Diante do afastamento do homem do campo, o país passou por um processo de
urbanização, que coincidiu com o ciclo do ouro, em cuja época projetou-se a literatura
brasileira, com os poetas árcades, e sofreu o impacto de fuga de D. João VI ao bloqueio
napoleônico que o levou ao Rio de Janeiro, assim como mais de 15 mil novos moradores,
entre fidalgos, funcionários públicos, militares, eclesiásticos e seus empregados, que tinham
hábitos e valores culturais de uma capital européia. Por causa desse contato, formas mais
conservadoras da língua falada passaram a existir apenas em pequenos centros urbanos, como
podemos constatar nos dias atuais, principalmente na fala dos remanescentes mais velhos,
certamente sob influência da antiga instrução que tinham. Neutralizou-se grande parte da
influência afro-lingüística por conta do contato cada vez mais escasso com os brancos, que
repercute velozmente na mudança de hábitos.

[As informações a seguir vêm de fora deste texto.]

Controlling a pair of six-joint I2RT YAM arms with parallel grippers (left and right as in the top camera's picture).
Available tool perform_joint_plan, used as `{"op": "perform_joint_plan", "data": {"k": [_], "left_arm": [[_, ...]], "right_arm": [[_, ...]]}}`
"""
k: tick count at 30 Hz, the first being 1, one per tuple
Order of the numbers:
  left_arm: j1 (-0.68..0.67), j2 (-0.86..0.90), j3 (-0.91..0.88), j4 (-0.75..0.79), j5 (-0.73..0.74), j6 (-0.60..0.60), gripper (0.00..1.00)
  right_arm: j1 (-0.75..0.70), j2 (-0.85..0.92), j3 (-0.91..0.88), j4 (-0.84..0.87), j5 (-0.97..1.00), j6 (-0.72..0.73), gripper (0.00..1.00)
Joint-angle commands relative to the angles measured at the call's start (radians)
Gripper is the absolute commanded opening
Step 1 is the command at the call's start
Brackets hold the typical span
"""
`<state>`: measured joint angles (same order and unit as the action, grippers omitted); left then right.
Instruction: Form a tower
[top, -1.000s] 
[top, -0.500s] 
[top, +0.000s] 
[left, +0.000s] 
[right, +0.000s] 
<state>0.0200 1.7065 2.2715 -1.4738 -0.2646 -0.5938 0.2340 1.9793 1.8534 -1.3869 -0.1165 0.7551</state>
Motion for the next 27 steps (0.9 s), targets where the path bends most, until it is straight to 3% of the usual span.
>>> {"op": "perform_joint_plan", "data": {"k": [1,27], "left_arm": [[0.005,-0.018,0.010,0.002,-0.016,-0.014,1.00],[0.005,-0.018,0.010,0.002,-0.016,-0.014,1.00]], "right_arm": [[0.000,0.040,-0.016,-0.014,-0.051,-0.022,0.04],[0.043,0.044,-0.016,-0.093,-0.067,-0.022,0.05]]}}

Neste artigo que intencionamos inserir a variação lingüística nas práticas sociais
oriundas no processo de letramento, entendemos que ao adotar a ótica ideológica do
letramento, nas práticas de leitura e de escrita, podemos assumir uma outra dimensão social,
pois esses eventos identificados na vida da comunidade podem contribuir para a construção de
um cidadão consciente, capaz de (des) construir discursos de dominação, como o racismo, por
exemplo, o preconceito com o homem e mulher, jovem, criança e idoso da zona rural e outros
estereótipos. Isso foi exemplificado na pesquisa realizada com D. Delícia, ao mostrar, dentre
outras coisas, as dificuldades de sua infância, inclusive em relação à escola, por conta do rigor
familiar, típico da época.
No âmbito da variação, constatamos que as flutuações existentes na fala, sejam de
ordem fonética, sintática ou semântica, não interferiram na assimilação dos temas
apresentados à depoente conforme os modelos conversacionais labovianos. Conhecer bem o
objeto de estudo sociolingüístico (a língua falada), tentar descrever rigorosamente suas
propriedades, investigando os condicionamentos e as pressões sociais envolvidos e discutindo
as possíveis relações com a apropriação da escrita para daí oferecer contribuições válidas, não
vai ‘ mudar a realidade’, como já sabemos, mas pode ser uma forma honesta, embora não
muito fácil nem tampouco imediata, de contribuir para que ela seja melhor, pois “tais teorias
crescem vagarosamente: emergem da sujeira e das ruínas do cotidiano, nunca totalmente
livres de erros de mensuração e outras irregularidades comuns, tomam forma, crescem fortes e
confiáveis na medida em que mantêm relação com o cotidiano e enquanto são cultivadas por
aqueles que o compreendem. Sua beleza repousa, não em sua simplicidade ou em sua
simetria, mas na forte relação com a realidade” (LABOV, 1983).